In July 2012, the group reformed under the name Mutya Keisha Siobhan and were writing songs for a new album under Polydor. The group attended the 2012 Summer Olympics opening ceremony on 27 July 2012 and posted pictures on their official Instagram page, marked Buena's, Buchanan's and Donaghy's first public appearance together in eleven years. On 6 August the group confirmed they had written two songs with Shaznay Lewis, former member of All Saints. The next day, Siobhan Donaghy tweeted "With the girls in the studio. I think the album is finished!!!" before adding "Whoop!".

=== 2019–present: Touring and The Lost Tapes ===
Behind the scenes, the members of MKS worked to regain control of the Sugababes name. Buena gained some merchandising rights in 2011, and Buchanan registered the trademark in the U.S. in 2015. After winning full control, the group reformed under the Sugababes banner in 2019. They released the single "Flowers" in October 2019, a cover of the Sweet Female Attitude hit from 2000. "Flowers" was a collaboration between Sugababes and DJ Spoony, and was included on Spoony's album Garage Classical.

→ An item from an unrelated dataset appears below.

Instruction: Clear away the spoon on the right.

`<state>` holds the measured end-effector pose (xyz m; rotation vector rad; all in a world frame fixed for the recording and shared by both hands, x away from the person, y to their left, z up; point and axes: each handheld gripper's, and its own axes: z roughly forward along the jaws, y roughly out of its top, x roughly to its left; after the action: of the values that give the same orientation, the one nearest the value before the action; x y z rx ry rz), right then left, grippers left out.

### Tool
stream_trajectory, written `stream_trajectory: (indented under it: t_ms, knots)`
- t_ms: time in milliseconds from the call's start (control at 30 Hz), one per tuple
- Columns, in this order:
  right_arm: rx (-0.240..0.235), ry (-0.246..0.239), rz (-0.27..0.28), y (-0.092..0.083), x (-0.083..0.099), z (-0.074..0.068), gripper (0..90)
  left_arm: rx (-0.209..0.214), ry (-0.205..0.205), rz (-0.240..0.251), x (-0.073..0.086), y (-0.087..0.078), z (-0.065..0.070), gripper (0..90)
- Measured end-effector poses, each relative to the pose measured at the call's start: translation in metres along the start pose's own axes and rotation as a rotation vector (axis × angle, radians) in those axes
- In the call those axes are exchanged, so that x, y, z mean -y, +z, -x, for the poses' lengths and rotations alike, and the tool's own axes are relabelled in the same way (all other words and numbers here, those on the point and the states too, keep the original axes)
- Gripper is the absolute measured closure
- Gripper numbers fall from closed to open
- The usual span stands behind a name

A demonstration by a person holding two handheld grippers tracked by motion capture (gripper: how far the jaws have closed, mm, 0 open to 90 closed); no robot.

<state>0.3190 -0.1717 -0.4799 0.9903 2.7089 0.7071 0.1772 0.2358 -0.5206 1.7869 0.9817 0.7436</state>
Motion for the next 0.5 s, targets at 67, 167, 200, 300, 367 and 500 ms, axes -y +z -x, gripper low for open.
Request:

In May 2020, Buchanan launched her own vlogging channel on YouTube, speaking on her professional and personal experiences past and present.

During 2022, Buchanan appeared at various festivals with Sugababes, embarked on a headline tour and released The Lost Tapes, an album consisting of their 2013 single "Flatline" and previously unreleased material.

In December 2023, Buchanan took part in the 2023 Christmas Special of Strictly Come Dancing, partnering with Gorka Márquez. In 2026, Buchanan won the seventh series of The Masked Singer as "Moth".